* [PROBLEM DESCRIPTION] Exactly as written, return every line of the data below apart from the pictures.

* [DATA SHOWN]
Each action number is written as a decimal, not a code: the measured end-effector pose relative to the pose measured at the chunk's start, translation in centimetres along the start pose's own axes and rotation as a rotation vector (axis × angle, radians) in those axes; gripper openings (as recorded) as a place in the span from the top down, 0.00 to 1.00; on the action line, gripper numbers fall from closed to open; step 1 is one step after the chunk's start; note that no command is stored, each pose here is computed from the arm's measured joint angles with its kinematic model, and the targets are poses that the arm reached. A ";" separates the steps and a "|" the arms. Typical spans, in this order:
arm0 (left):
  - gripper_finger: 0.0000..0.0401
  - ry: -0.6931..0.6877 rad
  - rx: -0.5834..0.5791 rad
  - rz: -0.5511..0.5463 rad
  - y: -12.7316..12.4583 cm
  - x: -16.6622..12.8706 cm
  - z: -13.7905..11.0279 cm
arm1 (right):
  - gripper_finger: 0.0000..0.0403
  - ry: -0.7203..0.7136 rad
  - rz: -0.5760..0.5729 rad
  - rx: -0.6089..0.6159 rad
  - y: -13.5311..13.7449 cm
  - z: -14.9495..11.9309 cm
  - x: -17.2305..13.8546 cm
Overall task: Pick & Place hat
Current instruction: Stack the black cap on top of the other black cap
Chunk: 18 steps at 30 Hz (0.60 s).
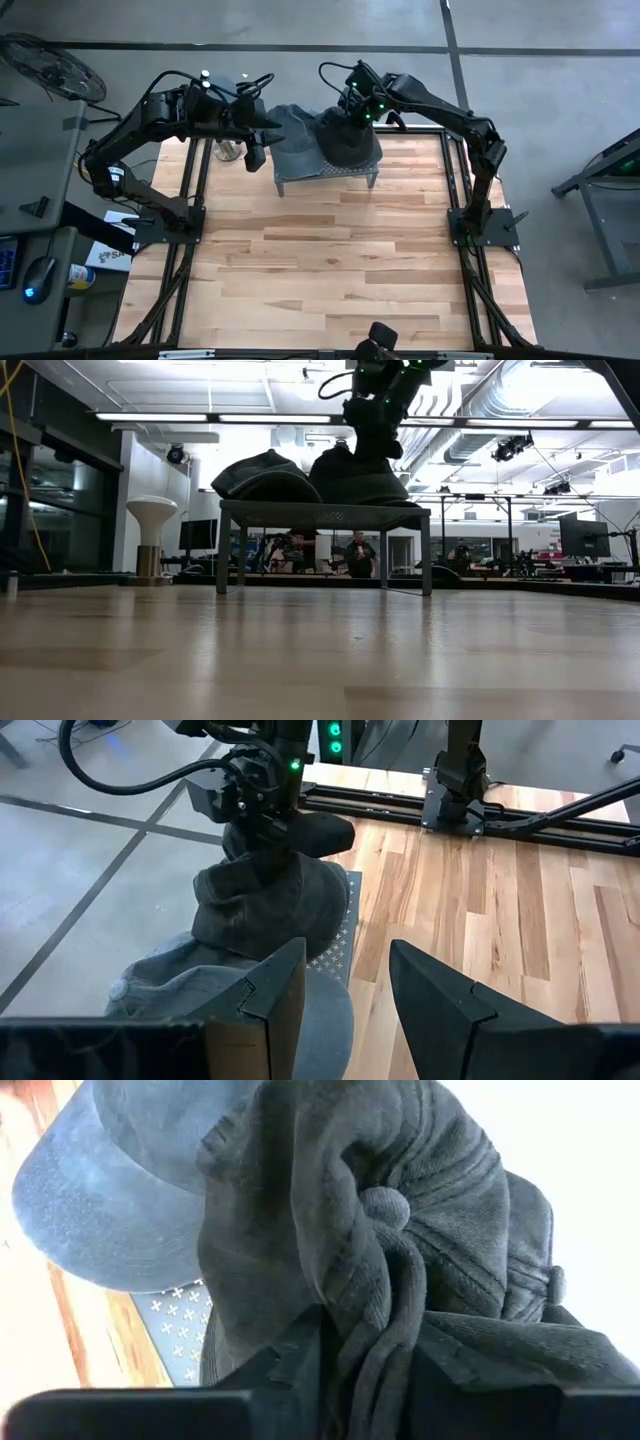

* [RESULT OF THIS TASK]
Each action number is written as a decimal, not a code: the measured end-effector pose relative to the pose measured at the chunk's start, translation in centimetres along the start pose's own axes and rotation as a rotation vector (axis × angle, radians) in those axes; gripper openings (as recorded) as a place in the span from the top down, 0.00 to 1.00; on the action line, gripper numbers fall from closed to open; step 1 is one step after the chunk's start; note that no command is stored, each pose here is computed from the arm's measured joint angles with its kinematic model, and the targets are poses that the arm reached. A ";" separates the steps and a "|" the arms. Typical spans, in this order:
arm0 (left):
  - gripper_finger: 0.0000..0.0401
  - ry: -0.6931..0.6877 rad
  - rx: -0.5834..0.5791 rad
  - rz: -0.5511..0.5463 rad
  - y: -12.7316..12.4583 cm
  - x: -16.6622..12.8706 cm
  - z: -13.7905..11.0279 cm
arm1 (right):
  - gripper_finger: 0.0000..0.0403
  - ry: -0.7203..0.7136 rad
  - rz: -0.5760..0.5729 rad
  - rx: -0.6089..0.6159 rad
  - y: -13.5311..13.7449 cm
  - z: -14.9495..11.9309 cm
  - x: -17.2305..13.8546 cm
Overall task: Pick & Place hat
Current instruction: Stack the black cap on top of the other black cap
Chunk: 18 steps at 30 Hz (0.60 s).

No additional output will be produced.